By: Eric Gallant
34 years ago the Big Apple suffered a blackout of historic proportions. The blackout, combined with the stresses of a protracted economic depression and a brutal heat wave, tipped sections of New York City into chaos. Rioting, arson, vandalism and looting rampaged through sections of the city. By the time power was restored late the following day, 1,616 stores were damaged, 1,037 fires were responded to and, in the largest mass arrest in the city’s history, 3,776 people were arrested.
Following the restoration of power and civil order, the public and the politicians of NYC turned their anger on the city’s electrical power provider, Consolidated Edison (Con Ed). Mayor Beame repeatedly and roundly condemned the utility and accused Con Ed of “gross negligence”.

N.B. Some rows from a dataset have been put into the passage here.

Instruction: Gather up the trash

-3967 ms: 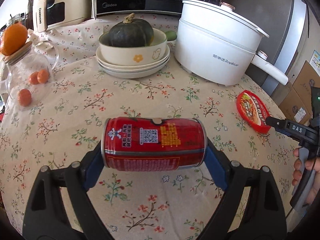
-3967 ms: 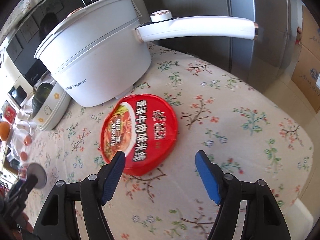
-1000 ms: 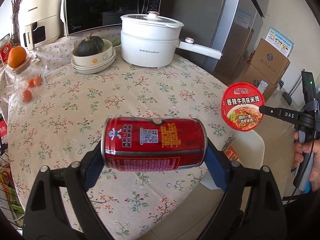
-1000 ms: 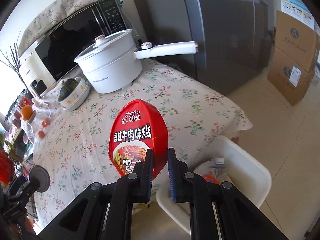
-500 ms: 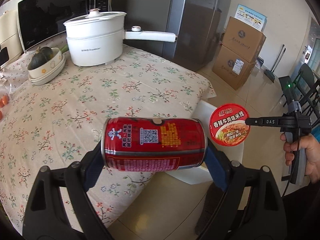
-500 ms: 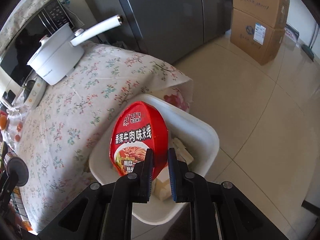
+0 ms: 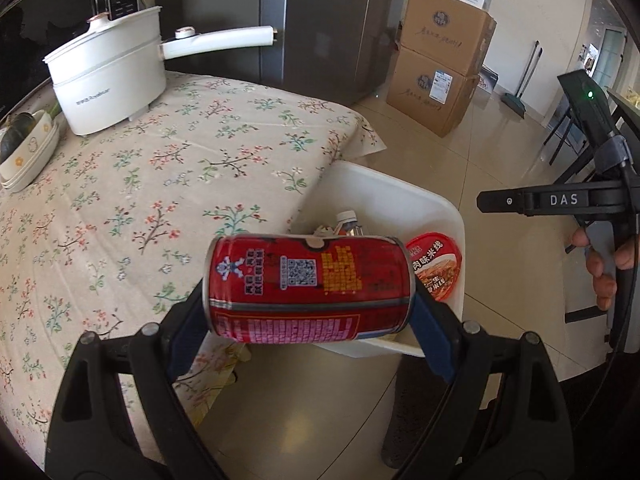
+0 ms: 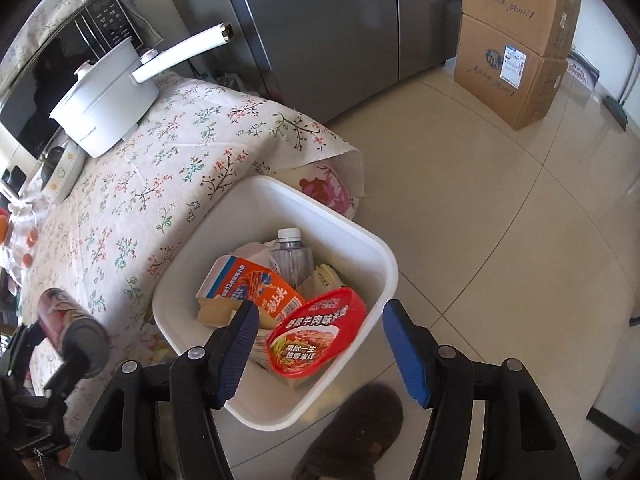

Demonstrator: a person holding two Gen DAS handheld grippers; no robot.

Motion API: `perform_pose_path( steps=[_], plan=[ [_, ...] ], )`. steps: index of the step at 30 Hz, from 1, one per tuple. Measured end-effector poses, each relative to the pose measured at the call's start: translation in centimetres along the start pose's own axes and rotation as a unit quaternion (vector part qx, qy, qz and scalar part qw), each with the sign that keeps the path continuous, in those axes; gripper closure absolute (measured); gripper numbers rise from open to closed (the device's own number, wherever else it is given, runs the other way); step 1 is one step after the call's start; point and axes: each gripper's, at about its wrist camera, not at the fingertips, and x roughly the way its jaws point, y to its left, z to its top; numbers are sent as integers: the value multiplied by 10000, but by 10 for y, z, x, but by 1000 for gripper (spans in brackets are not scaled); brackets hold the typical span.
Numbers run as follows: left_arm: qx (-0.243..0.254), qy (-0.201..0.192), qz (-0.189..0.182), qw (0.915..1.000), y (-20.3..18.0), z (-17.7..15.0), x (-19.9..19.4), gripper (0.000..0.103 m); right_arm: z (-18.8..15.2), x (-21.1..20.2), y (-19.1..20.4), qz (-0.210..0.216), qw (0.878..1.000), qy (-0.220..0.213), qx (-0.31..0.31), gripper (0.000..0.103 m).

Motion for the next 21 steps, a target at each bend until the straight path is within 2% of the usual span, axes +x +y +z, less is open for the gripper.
perform_pose_path(
  steps=[7,12,14,16,21],
  plan=[
    [219,232,-76,9995,-28,3,37,13,0,-5,-6,-14,10000,-46,67,33],
    [206,211,-164,9994,-31,8,48,11,-3,-5,-10,-104,9999,-36,100,32],
    [176,377,-136,9990,-31,9,52,8,-4,-6,-11,-138,9998,-37,116,29],
    [98,356,9,9993,-27,7,49,3,-4,-8,-13,-166,9997,-66,188,26],
    [-277,273,256,9989,-8,1,20,1,-8,-19,-11,-170,9993,-167,303,22]
  ],
)
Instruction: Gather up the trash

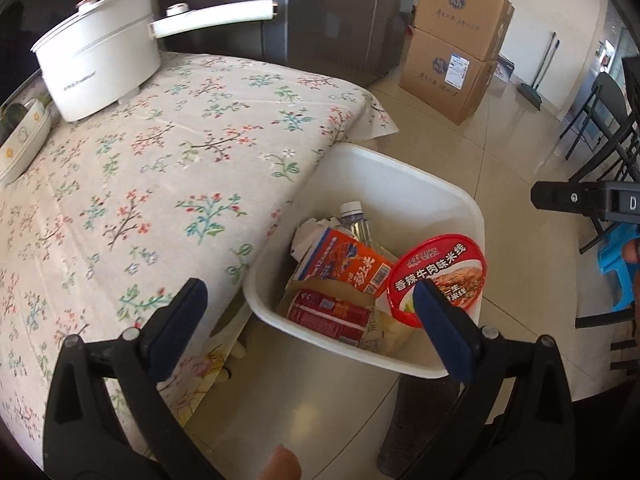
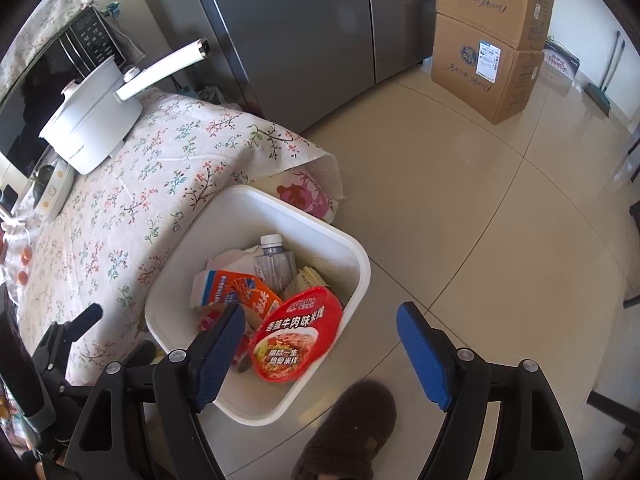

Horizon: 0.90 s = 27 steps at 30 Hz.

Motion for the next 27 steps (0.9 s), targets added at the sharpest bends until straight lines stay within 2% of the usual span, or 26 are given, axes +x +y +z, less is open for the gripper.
perform_pose_path(
  steps=[4,12,16,21,27],
  plan=[
    [-304,-89,64,9995,18,-10,-35,1,-11,-19,16,17,9998,-191,-115,18],
    [-510,-555,822,9938,48,-38,-105,1,-54,-60,75,165,9939,-722,-817,12],
    [-834,-723,957,9893,66,-62,-135,1,-78,-80,103,114,9882,-1071,-1089,10],
    [-1077,-812,1147,9842,84,-88,-154,1,-104,-103,127,111,9788,-1518,-1369,10],
    [-1045,-891,1158,9837,88,-96,-164,1,-122,-109,150,30,9684,-1788,-1739,9]
  ],
)
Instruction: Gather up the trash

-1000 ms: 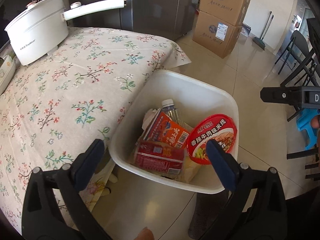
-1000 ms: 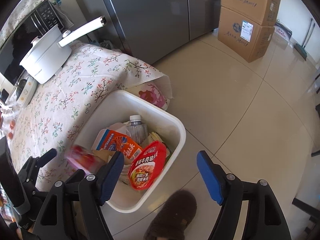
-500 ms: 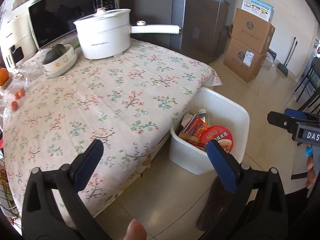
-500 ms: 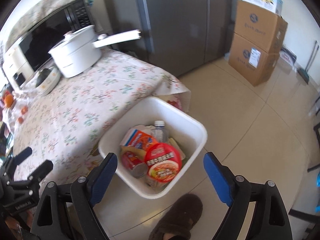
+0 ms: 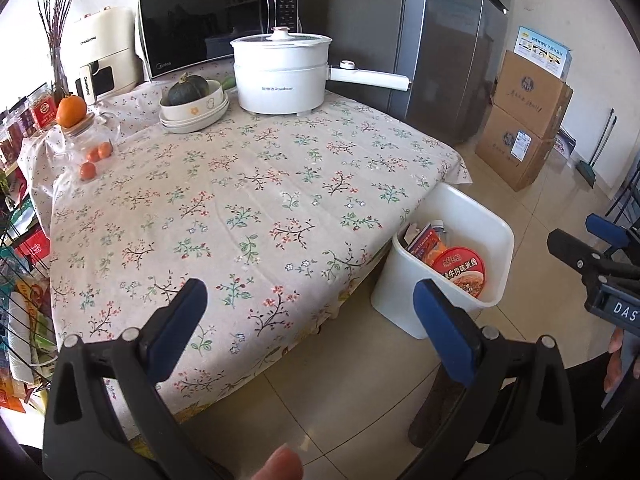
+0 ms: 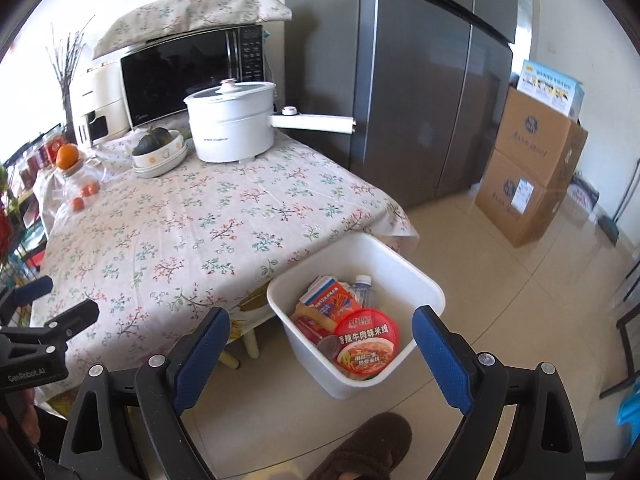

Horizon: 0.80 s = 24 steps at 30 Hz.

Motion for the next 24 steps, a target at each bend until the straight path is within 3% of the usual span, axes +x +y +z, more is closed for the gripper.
perform_pose_path(
  steps=[6,24],
  plan=[
    [-57,-99,76,9999,3,-5,0,1,-3,14,6,20,9998,177,16,9],
    [-171,-276,35,9995,3,-3,-7,1,-2,9,16,16,10000,48,-66,9]
  ],
)
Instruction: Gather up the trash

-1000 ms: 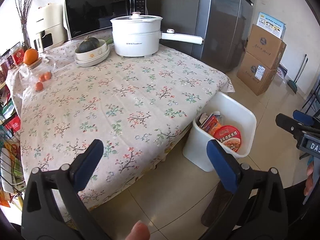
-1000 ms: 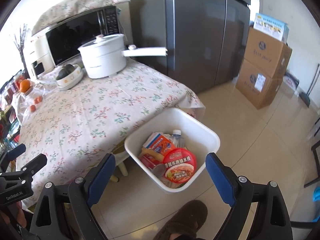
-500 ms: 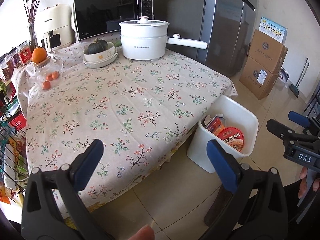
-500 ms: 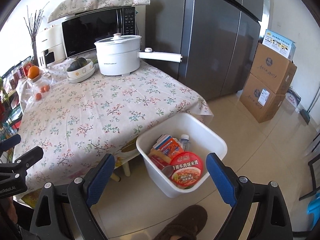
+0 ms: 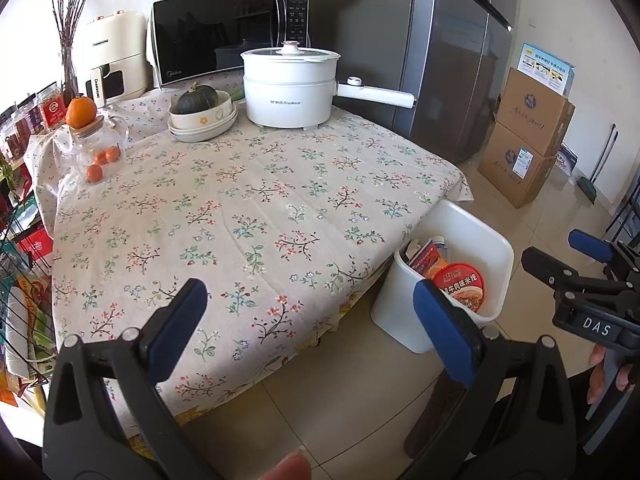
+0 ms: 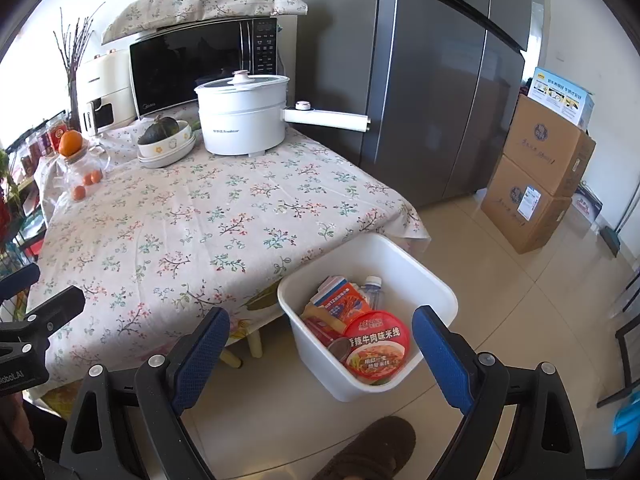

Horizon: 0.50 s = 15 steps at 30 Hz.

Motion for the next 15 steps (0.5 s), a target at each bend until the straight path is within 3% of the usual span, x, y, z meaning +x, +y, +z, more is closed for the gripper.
perform_pose_path(
  steps=[15],
  plan=[
    [-3,26,-34,10000,-1,0,0,1,2,-2,0,-8,10000,-33,51,9]
  ],
)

An analysis of the causes of the 1977 blackout reveals that the tragedy was caused by a combination of weather events, lapses in preventable maintenance, a lack of operator training and a lack of adequate operating procedures. A close look at key incidents in the blackout’s timeline can provide some valuable lessons to the operators of data centers and mission critical facilities of 2010.
- At 8:37 p.m. EDT on July 13, 1977 lightning struck a substation.
Lightning strikes are obviously very common. As a result, most facilities are protected from lightning damage using a combination of lightning rods (air terminals), grounding conductors, cable connectors and ground terminals. NFPA-780 and UL 96A are the technical standard that cover the design and installation of these systems. NFPA-780 is regularly updated with the most recent update in 2008. If you have not examined your lightning protection system in a while, an inspection should be conducted to ensure that the system complies with the most recent requirements. In addition, as with any system that is exposed to the elements, your lightning protection system is vulnerable to physical damage and corrosion. Regular system inspections and testing is recommended to ensure that your protection system is intact when the next lightning storm passes your way.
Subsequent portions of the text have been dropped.